As police chief, I don't want to write tickets to children (or to you).
As an agency, we try to be proactive to all facets of the community, including our children. We want children to understand that we are watching out for them, not trying to get them into trouble.
In fact, our bike officers most often encourage those not wearing helmets to do so, and thanks to our partnership with Johnson's Real Ice Cream, we reward children wearing helmets with a coupon for free ice cream.
At the same time, the law is the law, and the law was put in place in part by concerned citizens who want to help protect children. Thus far, no actual tickets have been written, although those children with a history of ignoring the law (and their parents) soon could receive one.
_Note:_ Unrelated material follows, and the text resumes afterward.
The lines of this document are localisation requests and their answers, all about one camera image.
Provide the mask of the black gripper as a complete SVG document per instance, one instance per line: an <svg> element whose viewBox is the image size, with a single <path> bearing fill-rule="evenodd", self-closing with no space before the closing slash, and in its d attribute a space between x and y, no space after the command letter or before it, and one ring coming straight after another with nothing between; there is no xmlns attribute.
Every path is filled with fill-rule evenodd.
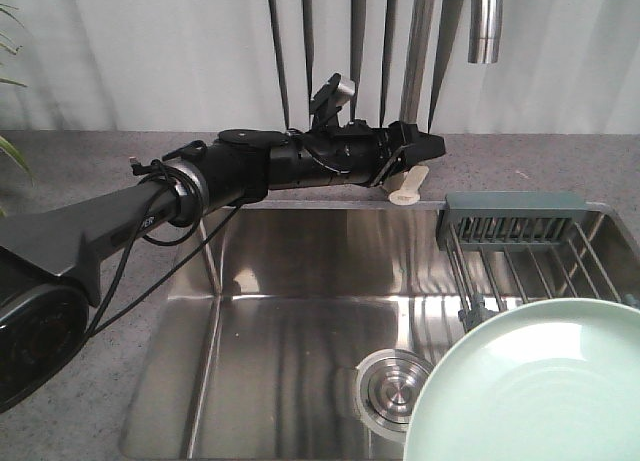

If you can't afford a helmet, Healthy New Albany has free helmets through a partnership with Nationwide Children's Hospital.
Residents who are interested in receiving one of these free helmets should send an email to firstname.lastname@example.org at Healthy New Albany.
If your child complains about wearing a helmet, put the reasons for wearing it on us. Just tell them it's the law.
Thanks for doing your part to keep our children safe and healthy.
Greg Jones is chief of the New Albany Police Department.